Lewis hasn’t let his disability change his approach to parenting either. Following the ceremony, Lewis said he was embarking on a father-son camping trip.
“With us it’s a challenge not only to walk, … but it’s a challenge to try and beat the two-legged guys, and I love it,” said Army Staff Sgt. Joe Bowser, who lost his leg when a 122 mm mortar struck near him on Camp Anaconda in Baghdad.
“I have (an able-bodied) friend in Cincinnati; I played on his golf course and I birdied the seventh hole,” Bowser said. “The guy is almost a pro, and I rub it in as much as possible.”
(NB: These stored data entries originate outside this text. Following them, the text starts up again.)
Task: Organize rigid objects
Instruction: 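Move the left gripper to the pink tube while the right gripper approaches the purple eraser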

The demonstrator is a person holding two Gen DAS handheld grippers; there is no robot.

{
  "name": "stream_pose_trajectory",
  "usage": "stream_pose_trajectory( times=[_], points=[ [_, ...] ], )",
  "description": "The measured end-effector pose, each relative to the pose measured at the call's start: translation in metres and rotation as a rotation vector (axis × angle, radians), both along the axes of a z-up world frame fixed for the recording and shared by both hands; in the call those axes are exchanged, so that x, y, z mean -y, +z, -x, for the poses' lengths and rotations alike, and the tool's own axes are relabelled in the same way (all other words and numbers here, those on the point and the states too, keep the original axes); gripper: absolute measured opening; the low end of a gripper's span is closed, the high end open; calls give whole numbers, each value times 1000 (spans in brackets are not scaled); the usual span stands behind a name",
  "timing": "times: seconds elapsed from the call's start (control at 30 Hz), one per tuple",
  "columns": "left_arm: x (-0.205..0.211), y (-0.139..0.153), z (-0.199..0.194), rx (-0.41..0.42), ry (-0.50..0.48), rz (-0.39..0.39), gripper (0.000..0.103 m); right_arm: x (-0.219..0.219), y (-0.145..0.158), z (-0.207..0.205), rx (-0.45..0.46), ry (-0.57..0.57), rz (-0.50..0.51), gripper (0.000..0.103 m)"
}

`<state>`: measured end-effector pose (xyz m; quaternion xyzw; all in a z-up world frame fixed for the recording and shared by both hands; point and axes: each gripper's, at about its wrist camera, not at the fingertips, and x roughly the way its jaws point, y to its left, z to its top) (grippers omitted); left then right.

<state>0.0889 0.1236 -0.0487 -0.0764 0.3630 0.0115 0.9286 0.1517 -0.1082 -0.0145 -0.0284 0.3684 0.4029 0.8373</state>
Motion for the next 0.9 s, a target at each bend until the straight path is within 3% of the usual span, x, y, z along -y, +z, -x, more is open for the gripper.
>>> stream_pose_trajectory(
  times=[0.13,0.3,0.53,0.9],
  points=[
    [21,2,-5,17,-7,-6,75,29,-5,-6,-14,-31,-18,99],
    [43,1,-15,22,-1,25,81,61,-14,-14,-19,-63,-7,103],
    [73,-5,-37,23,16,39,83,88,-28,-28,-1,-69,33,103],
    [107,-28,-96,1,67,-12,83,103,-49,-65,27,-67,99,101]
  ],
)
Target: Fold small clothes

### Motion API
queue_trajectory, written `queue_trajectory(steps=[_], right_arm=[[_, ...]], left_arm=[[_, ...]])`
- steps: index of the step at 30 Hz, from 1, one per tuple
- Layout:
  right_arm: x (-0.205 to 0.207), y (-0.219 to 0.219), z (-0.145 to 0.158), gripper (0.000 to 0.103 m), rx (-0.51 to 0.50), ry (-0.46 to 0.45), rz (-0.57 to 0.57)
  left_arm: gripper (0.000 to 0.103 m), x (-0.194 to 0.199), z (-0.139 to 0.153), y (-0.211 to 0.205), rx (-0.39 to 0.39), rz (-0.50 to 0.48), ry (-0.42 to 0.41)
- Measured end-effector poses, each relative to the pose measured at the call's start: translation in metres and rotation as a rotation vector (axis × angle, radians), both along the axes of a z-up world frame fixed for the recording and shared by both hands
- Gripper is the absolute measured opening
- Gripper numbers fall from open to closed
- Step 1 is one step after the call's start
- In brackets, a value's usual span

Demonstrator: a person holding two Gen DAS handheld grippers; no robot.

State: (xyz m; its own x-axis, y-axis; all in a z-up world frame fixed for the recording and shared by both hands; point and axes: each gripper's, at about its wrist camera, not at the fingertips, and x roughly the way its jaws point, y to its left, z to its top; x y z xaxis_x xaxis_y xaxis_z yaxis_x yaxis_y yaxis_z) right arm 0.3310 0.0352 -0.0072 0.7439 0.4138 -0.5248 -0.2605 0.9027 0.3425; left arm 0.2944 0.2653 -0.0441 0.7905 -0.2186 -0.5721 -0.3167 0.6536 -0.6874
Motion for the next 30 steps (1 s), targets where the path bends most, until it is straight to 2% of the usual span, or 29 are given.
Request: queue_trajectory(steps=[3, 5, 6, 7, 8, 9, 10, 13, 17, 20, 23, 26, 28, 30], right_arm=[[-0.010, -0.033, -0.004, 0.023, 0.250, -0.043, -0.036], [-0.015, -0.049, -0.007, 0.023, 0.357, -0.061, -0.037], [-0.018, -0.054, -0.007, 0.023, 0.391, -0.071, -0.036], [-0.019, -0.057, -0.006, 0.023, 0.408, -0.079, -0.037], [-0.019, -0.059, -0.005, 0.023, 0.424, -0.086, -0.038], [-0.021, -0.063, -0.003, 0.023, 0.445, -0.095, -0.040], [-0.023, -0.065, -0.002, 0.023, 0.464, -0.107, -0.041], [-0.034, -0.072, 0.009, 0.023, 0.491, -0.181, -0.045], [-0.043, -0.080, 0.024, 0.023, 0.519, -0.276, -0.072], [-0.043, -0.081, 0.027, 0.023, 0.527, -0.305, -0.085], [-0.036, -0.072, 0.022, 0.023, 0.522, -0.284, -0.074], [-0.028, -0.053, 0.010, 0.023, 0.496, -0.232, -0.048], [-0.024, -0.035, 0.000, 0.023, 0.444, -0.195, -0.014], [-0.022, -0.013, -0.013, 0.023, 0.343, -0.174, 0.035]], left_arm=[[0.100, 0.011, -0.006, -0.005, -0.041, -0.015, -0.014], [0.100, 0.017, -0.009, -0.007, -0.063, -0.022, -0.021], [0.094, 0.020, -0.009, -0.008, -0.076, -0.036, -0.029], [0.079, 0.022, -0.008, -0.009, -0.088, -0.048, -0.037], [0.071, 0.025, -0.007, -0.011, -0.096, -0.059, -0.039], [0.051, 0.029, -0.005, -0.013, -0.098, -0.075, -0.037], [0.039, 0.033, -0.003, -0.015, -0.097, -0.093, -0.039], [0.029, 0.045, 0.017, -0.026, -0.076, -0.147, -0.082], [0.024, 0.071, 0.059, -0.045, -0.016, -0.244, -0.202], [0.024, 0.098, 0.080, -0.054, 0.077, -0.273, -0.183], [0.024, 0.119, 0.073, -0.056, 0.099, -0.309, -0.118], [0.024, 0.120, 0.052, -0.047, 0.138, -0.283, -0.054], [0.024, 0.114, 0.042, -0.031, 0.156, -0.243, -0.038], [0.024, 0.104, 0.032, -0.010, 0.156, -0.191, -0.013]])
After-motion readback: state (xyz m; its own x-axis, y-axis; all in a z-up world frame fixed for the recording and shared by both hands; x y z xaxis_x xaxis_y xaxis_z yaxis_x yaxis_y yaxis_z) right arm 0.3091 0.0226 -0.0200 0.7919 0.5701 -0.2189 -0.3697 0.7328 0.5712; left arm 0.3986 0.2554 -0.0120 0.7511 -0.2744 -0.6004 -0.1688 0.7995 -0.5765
Judy Alvarez, PGA and Ladies PGA professional, told the audience she was deeply honored when PGA of America invited her to train wounded servicemembers participating in the Military Golf Program. Working with disabled golfers taught Alvarez that in addition to being good exercise, golf is mentally and emotionally therapeutic.
“I challenge you when you leave here today not to look at what their disability is, but what their abilities are and how they can do something,” she said.